Currently working my way through Gravity Newtonian, Post-Newtonian, Relativistic - Poisson and Will (2014) and I've stumbled upon a potential issue with my memory of vector calc in index notation.
Context
I've got an equation which takes the following form
$$ \rho ( \partial_t \mathbf{v} + \mathbf{v} \cdot \nabla \mathbf{v}) = \rho \nabla U - \nabla p, \tag{1} \label{eq:maineq} $$
where mass density, pressure, velocity vector field and Newtonian gravitational potential for a fluid element are given by $\rho, p, \mathbf{v}$ and $U$ respectively. Usual notation is used i.e. $\partial_t\equiv\partial/\partial t$ etc. etc.
Now, in terms of a fluid element comprised of a continuous matter distribution, the Newtonian gravitational potential satisfies Poisson's equation, namely
$$ \nabla^2U = -4\pi G \rho. \tag{2} $$
We can express the first term on the RHS of Eq. (\ref{eq:maineq}) as the following
$$ \rho \partial_j U = -\frac{1}{4 \pi G} \nabla^2 U \partial_j U. $$
where $\partial_j U \equiv \nabla U$. The steps that follow is where the issue lies.
Question
We have $ -\frac{1}{4 \pi G} \nabla^2 U \partial_j U$ which can be expressed as the following
$$ -\frac{1}{4 \pi G} (\partial_k\partial_k U) \partial_j U. \tag{3} \label{eq:laplacegrad}$$
In light of the comments below can someone explain the steps that Poisson and Will have taken to arrive at the following:
$$\rho \partial_j U = -\frac{1}{4 \pi G} \partial_k \left( \partial_j U \partial_k U - \frac{1}{2} \delta^{jk} \partial_i U \partial_i U \right). \tag{4} \label{eq:derive}$$
With regards the rules of the site.

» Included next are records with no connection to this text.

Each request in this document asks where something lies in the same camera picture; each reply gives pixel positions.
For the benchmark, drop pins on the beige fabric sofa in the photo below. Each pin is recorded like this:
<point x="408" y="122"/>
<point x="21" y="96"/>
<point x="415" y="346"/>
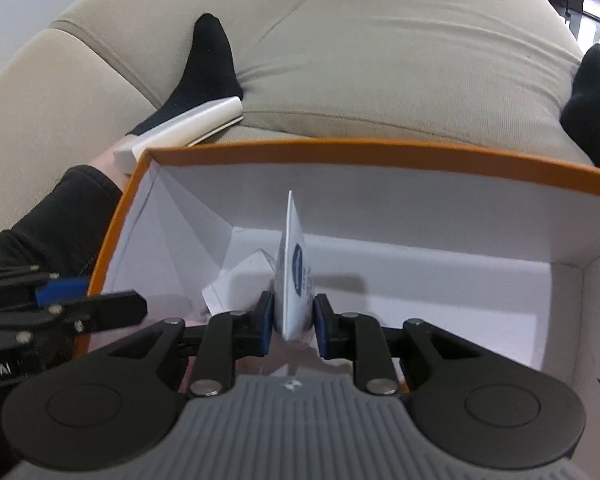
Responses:
<point x="405" y="60"/>

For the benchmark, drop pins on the white packet with blue oval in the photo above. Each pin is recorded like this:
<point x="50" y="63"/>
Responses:
<point x="292" y="270"/>

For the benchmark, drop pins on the person's left leg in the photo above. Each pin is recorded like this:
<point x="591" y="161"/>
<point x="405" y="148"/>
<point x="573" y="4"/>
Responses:
<point x="210" y="70"/>

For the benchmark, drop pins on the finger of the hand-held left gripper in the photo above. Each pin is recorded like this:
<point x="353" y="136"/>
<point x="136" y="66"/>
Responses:
<point x="115" y="307"/>
<point x="62" y="290"/>

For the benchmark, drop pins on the orange cardboard box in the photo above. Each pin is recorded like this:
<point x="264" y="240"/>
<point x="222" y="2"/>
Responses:
<point x="430" y="280"/>

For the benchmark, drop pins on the white folded paper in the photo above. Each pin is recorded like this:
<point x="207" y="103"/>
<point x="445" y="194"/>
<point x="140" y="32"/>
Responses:
<point x="240" y="272"/>

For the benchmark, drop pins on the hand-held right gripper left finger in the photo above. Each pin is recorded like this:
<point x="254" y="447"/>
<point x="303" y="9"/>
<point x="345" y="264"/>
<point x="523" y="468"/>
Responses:
<point x="265" y="322"/>

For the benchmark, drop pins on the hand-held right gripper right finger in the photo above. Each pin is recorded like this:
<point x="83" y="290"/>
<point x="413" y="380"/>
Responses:
<point x="321" y="325"/>

To see my (incorrect) attempt, it can be seen in a previously edited version of the question.
See below for answer.
Answer ( thanks to the comments above)
To summarise the comments above and the steps necessary for the correct derivation, we may begin by noticing
$$(\nabla^2 U) \partial_j U \equiv (\partial_k \partial_k U) \partial_j U.$$
Apply the product rule to $\partial_k (\partial_k U \partial_j U)$ giving
$$ \partial_k (\partial_k U \partial_j U)= (\partial_k\partial_k U)\partial_j U + \partial_k U (\partial_k \partial_j U), $$
where we may deduce
$$ (\partial_k \partial_k U) \partial_j U = \partial_k (\partial_k U \partial_j U) - \partial_k U (\partial_k \partial_j U). $$
Next, notice the relation
$$ \partial_k U (\partial_k \partial_j U) \equiv \frac{1}{2} \partial_j |\nabla U|^2. $$
Which can be seen by performing the chain rule
$$ \frac{1}{2} \partial_j |\nabla U|^2 = \frac{1}{2} \cdot 2 \partial_k U (\partial_k \partial_j U). $$
Finally, we can express $\partial_j \equiv \partial_k \delta^{k}_{j}$ and then piecing together allows one to successfully derive the relation given in the question above.